((

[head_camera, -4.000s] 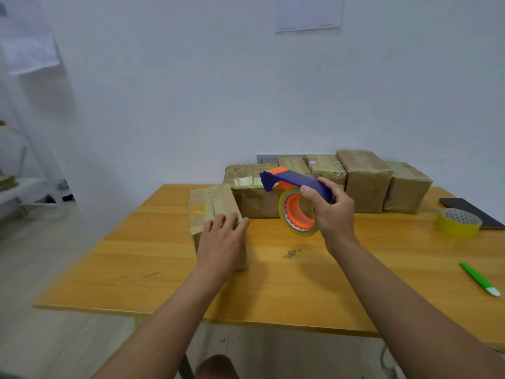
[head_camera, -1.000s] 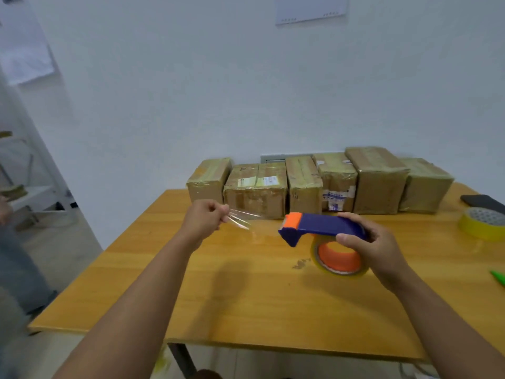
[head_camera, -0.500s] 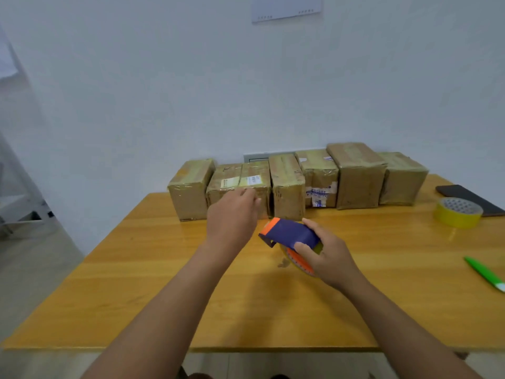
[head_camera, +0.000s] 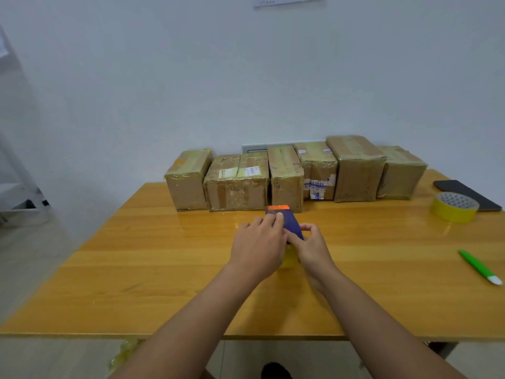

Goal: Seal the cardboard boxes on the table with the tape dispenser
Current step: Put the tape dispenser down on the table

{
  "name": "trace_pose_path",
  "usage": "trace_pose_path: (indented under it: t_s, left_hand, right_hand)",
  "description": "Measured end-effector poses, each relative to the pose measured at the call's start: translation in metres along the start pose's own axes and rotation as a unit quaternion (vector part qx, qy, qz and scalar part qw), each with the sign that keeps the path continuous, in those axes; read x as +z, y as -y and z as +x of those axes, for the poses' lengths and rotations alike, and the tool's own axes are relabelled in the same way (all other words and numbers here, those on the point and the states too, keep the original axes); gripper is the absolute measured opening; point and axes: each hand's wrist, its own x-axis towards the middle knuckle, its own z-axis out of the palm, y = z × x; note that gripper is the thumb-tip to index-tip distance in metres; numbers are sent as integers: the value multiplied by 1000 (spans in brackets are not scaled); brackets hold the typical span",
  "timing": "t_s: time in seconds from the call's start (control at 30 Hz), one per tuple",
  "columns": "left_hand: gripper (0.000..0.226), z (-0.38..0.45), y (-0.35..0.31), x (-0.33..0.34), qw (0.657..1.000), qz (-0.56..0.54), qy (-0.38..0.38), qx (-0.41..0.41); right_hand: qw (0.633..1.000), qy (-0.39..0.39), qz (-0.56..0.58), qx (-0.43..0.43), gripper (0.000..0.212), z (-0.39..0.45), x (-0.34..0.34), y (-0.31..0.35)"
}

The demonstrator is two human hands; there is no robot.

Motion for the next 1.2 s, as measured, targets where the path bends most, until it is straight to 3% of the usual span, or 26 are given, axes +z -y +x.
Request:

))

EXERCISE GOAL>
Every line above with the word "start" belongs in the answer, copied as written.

SOLUTION TO THIS PROBLEM>
  "description": "Measured end-effector poses, each relative to the pose measured at the call's start: translation in metres along the start pose's own axes and rotation as a unit quaternion (vector part qx, qy, qz and scalar part qw), each with the sign that keeps the path continuous, in those axes; read x as +z, y as -y and z as +x of those axes, for the poses' lengths and rotations alike, and the tool's own axes are relabelled in the same way (all other words and numbers here, those on the point and the states too, keep the original axes); gripper is the absolute measured opening; point and axes: each hand's wrist, its own x-axis towards the middle knuckle, its own z-axis out of the palm, y = z × x; note that gripper is the thumb-tip to index-tip distance in metres; numbers are sent as integers: the value multiplied by 1000 (spans in brackets are not scaled); brackets hold the typical span",
  "timing": "t_s: time in seconds from the call's start (control at 30 Hz), one per tuple",

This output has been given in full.